This could be painful: 10 percent of men will develop kidney stones over their lifetime, and most get them between ages 30 and 50. (About five to seven percent of women develop stones over the course of their lives.) These hard mineral formations can sometimes be detected early by chance, before they become painful, on an ultrasound or other imaging test performed for another reason. More often, they are found because they block the flow of urine from the kidneys and cause sudden, debilitating pain in the low back and side.
‘Most people say it’s the most intense pain they’ve ever experienced,’ says Dr. Hassan Razvi, professor and chair of the division of urology at the Schulich School of Medicine & Dentistry at The University of Western Ontario.
What causes them?
The risk is highest in people who are chronically dehydrated (often from not drinking enough fluids or consuming only caffeinated drinks, but also due to working in hot environments, which increases hydration needs) and those who are overweight, eat a salty diet, consume excess protein, or have diabetes or other metabolic conditions such as certain kidney diseases or overactive parathyroid glands. A 2009 study from Harvard Medical School found that people who ate lots of vegetables and whole grains and few processed meats’a healthy diet prescribed for people with high blood pressure’were up to 45 percent less likely to develop stones.
When a patient complains of flank pain and the doctor suspects a stone, an ultrasound or CT scan will be ordered. If the test shows the stone is smaller than six millimetres, the patient will be sent home with painkillers and instructions to drink lots of water and take an alpha-blocker (a medication for treating enlarged prostate symptoms that Razvi says has also been shown to help stones pass faster). Good news: Contrary to popular belief, when you do finally pass a stone that is six millimetres or less, it is virtually painless (and some people don’t even know they’ve done it), as the urethra in both men and women is large enough to handle small stones.
Larger stones, or those that do not pass spontaneously, may require treatment such as shock wave therapy, which is a minimally invasive outpatient procedure. The patient is treated with intravenous sedation anesthesia while shock waves are pulsed through the abdomen to break the stones into small pieces. Other interventions include minimally invasive endoscopic surgery.
Since 50-75 percent of people with stones may get them again unless the risk factors are corrected, preventive measures are an important strategy. After a stone has been passed, it will be analyzed. If it’s found to be made of calcium oxalate (the most common type), the patient will be counselled to increase fluid intake, normalize calcium intake, and reduce sodium, protein and oxalate consumption. (Oxalate is an undigestible substance present in many foods including healthy ones, such as spinach, most nuts, strawberries and teas.)

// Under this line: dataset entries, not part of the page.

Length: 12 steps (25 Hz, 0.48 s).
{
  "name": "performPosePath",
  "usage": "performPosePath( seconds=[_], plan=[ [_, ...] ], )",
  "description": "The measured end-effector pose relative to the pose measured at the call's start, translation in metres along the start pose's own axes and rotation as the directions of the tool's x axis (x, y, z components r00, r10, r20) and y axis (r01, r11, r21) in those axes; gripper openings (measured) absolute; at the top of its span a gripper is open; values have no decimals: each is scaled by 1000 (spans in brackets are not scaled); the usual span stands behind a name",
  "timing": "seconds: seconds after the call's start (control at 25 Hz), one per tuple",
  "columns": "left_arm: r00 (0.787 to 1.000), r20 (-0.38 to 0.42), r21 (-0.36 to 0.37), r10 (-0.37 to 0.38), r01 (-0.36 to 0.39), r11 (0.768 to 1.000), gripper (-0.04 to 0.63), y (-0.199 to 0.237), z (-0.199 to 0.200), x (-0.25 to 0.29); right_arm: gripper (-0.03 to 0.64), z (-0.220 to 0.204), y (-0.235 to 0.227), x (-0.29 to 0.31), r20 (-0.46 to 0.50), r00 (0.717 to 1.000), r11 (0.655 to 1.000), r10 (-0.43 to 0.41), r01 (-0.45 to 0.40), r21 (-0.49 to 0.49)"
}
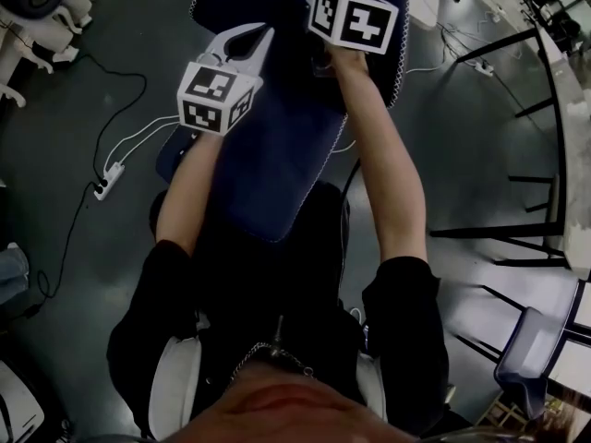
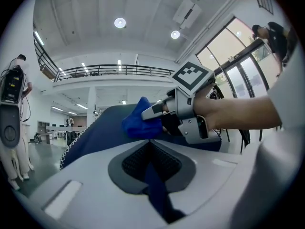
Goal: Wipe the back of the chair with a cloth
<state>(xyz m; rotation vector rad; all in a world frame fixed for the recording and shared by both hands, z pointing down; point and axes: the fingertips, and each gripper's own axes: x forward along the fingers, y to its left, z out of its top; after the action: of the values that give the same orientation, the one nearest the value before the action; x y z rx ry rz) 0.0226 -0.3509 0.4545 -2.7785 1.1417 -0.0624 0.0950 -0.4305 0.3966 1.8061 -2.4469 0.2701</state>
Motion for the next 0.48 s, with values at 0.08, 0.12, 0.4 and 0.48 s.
performPosePath(
  seconds=[0.08, 0.12, 0.4, 0.48],
  plan=[
    [1000, -3, 5, -14, 14, 1000, 9, -11, 1, 3, 130, -2, -9, -11, 2, 1000, 1000, -12, 12, 6],
    [1000, -4, 8, -21, 21, 1000, 9, -16, 2, 5, 130, -2, -13, -16, 3, 1000, 1000, -19, 19, 9],
    [998, 7, 13, -68, 68, 998, 9, -45, 11, 15, 130, -7, -40, -46, 8, 998, 998, -65, 65, 19],
    [996, 7, 9, -84, 83, 996, 9, -55, 12, 20, 130, -8, -48, -53, 8, 997, 997, -73, 73, 23]
  ],
)
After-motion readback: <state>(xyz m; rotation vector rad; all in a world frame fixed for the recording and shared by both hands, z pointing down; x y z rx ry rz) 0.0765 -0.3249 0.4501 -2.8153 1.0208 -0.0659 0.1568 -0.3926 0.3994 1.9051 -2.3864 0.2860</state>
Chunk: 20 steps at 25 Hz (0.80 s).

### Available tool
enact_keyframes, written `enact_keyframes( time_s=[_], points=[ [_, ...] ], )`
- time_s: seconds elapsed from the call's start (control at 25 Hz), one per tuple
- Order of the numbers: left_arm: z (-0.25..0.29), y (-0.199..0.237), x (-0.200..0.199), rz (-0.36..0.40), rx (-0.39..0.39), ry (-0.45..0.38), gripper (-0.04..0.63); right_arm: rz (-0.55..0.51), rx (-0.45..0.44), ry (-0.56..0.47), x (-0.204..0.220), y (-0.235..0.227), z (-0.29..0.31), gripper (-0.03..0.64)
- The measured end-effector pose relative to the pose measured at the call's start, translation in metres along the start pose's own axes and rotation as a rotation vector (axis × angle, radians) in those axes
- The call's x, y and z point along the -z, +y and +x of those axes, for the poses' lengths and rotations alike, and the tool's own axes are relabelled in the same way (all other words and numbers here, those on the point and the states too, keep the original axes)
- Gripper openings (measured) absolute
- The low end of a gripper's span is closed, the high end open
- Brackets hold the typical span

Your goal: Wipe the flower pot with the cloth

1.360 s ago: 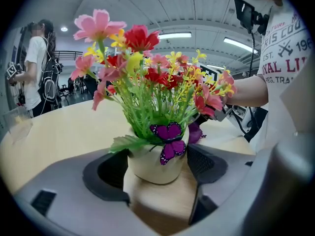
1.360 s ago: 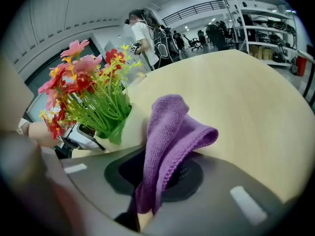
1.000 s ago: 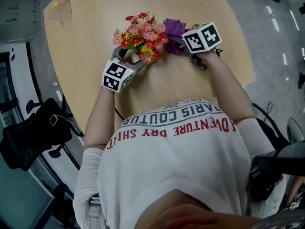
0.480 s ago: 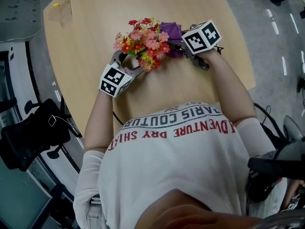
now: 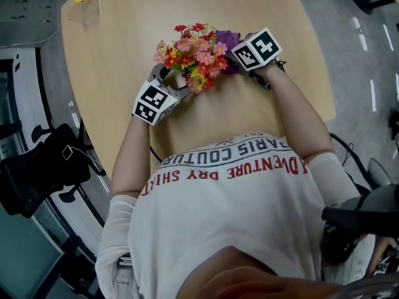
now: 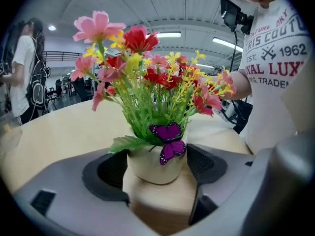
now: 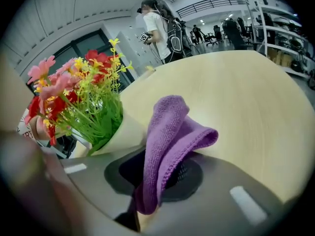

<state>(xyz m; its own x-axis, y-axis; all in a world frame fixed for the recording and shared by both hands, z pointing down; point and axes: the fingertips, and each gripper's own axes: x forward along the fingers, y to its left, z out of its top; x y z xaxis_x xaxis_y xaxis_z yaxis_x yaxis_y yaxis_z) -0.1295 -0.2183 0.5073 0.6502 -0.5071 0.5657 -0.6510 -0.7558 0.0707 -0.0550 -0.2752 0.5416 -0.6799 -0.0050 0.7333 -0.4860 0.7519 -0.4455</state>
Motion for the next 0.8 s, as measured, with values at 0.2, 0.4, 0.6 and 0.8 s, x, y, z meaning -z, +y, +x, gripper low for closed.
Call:
enact_keyframes(
  time_s=[0.2,0.4,0.6,0.8],
  points=[
    [-0.007,0.002,0.008,-0.067,-0.112,-0.007,0.380,0.046,0.025,-0.086,0.002,0.000,-0.012,0.044],
    [-0.020,-0.005,0.009,-0.183,-0.264,-0.055,0.436,0.091,0.068,-0.164,0.011,-0.001,-0.034,0.044],
    [-0.012,-0.021,0.003,-0.283,-0.366,-0.081,0.489,0.124,0.074,-0.233,0.023,0.010,-0.051,0.044],
    [-0.002,-0.018,-0.005,-0.347,-0.512,-0.102,0.497,0.131,0.081,-0.281,0.035,0.021,-0.067,0.044]
  ],
)
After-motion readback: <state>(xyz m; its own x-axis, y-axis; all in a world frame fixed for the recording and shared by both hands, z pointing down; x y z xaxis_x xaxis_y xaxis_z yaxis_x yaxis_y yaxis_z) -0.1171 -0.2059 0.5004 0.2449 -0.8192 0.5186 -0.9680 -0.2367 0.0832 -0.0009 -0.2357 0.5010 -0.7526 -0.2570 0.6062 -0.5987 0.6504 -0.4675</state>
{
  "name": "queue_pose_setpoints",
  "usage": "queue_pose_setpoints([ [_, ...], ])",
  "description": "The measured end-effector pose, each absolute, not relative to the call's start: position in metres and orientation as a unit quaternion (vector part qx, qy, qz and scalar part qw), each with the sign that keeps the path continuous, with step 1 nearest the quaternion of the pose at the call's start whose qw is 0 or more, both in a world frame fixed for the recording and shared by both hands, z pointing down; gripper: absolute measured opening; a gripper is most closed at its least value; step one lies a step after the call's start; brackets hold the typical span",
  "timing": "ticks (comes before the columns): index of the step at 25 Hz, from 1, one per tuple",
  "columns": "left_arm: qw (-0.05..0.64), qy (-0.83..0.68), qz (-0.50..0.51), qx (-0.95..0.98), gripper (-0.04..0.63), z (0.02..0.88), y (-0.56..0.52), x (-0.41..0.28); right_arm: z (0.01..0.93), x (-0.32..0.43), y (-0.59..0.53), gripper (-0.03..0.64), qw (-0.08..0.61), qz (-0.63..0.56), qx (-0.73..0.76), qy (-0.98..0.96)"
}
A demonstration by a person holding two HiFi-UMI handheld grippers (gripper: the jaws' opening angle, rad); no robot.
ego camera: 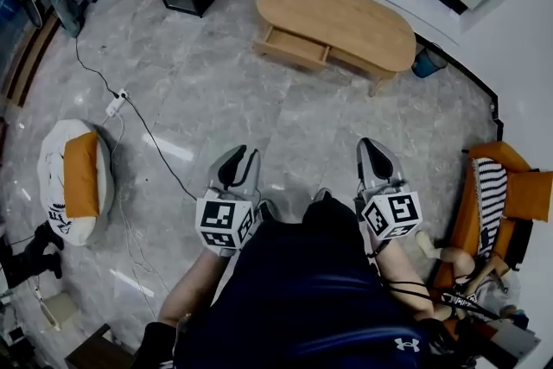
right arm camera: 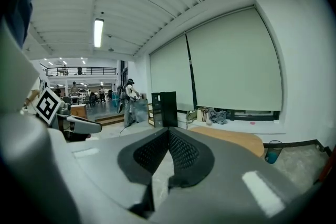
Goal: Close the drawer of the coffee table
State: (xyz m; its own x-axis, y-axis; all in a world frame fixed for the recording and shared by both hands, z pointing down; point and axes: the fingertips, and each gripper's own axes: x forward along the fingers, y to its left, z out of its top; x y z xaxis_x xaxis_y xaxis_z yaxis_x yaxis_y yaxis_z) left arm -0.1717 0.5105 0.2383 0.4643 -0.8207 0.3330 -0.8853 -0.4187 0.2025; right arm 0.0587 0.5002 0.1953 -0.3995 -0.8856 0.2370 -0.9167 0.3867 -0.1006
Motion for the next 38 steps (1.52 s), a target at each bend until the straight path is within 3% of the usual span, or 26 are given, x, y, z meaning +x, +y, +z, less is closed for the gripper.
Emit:
queue_pose_setpoints([
  [7,0.205,-0.507,0.099,0.832,0.105,0.260,0.483,-0.165,0.217,0.061,0.475,0.002,0.087,0.131,0.536,-0.830],
  [24,0.179,-0.575,0.120,0.789,0.106,0.240,0.349,-0.104,0.224,0.114,0.300,0.002,0.046,0.160,0.462,-0.871],
  [38,0.195,-0.594,0.121,0.771,0.106,0.250,0.296,-0.080,0.247,0.141,0.240,0.002,0.045,0.192,0.451,-0.871],
])
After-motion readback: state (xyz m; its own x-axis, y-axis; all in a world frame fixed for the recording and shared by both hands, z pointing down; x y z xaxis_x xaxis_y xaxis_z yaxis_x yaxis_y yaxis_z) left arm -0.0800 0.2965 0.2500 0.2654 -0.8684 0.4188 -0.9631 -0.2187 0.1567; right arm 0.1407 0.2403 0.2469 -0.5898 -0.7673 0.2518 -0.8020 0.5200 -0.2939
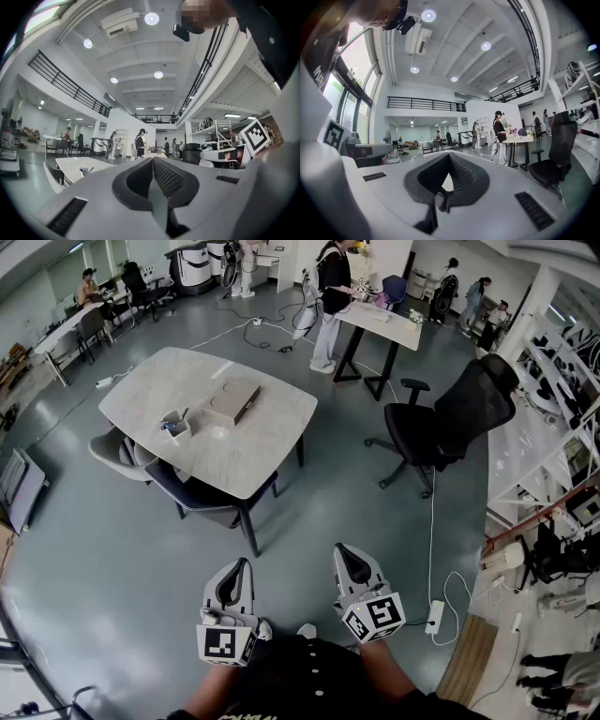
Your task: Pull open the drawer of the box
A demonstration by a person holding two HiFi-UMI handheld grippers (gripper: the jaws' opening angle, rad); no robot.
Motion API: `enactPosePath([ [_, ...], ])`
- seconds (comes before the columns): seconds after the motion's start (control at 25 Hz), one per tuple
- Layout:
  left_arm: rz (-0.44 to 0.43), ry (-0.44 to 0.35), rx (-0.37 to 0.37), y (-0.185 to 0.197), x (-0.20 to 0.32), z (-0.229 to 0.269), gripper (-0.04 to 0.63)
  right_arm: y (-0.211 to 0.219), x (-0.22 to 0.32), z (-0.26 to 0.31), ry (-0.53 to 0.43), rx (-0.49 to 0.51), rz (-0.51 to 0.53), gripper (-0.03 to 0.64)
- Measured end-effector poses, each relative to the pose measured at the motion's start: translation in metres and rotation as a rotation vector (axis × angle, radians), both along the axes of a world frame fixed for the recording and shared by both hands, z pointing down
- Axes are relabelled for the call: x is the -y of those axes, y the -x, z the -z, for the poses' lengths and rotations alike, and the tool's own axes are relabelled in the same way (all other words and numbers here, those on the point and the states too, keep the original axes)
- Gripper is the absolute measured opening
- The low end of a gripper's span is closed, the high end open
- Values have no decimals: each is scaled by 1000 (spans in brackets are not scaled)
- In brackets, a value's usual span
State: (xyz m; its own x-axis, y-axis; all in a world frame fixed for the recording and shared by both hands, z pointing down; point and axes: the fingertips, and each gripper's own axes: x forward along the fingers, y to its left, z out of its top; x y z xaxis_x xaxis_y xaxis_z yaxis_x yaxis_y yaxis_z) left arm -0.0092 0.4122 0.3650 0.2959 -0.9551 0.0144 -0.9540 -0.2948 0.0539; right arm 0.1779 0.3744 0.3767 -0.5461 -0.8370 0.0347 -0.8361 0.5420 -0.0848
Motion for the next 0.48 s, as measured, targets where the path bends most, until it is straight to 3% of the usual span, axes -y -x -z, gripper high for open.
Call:
enactPosePath([
  [0.48, -7, -18, -15, 5, -1, 0, 17, 6, -2, 1, -1, -3, 4, -3],
])
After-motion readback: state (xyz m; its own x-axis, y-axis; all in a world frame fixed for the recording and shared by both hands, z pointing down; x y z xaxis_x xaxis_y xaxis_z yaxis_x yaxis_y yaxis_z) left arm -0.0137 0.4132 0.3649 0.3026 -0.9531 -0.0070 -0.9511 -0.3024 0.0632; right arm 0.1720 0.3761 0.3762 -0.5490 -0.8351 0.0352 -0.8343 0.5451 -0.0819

For the majority of patients who make the necessary dietary changes, their risk of further stones can be greatly reduced. In certain cases, medications may be required to manage specific metabolic conditions that diet alone cannot correct. And remember, prevention is important: Having had kidney stones increases your risk for kidney disease, and a 2010 Mayo Clinic study linked having at least one incidence to a 38 percent higher risk of heart attack.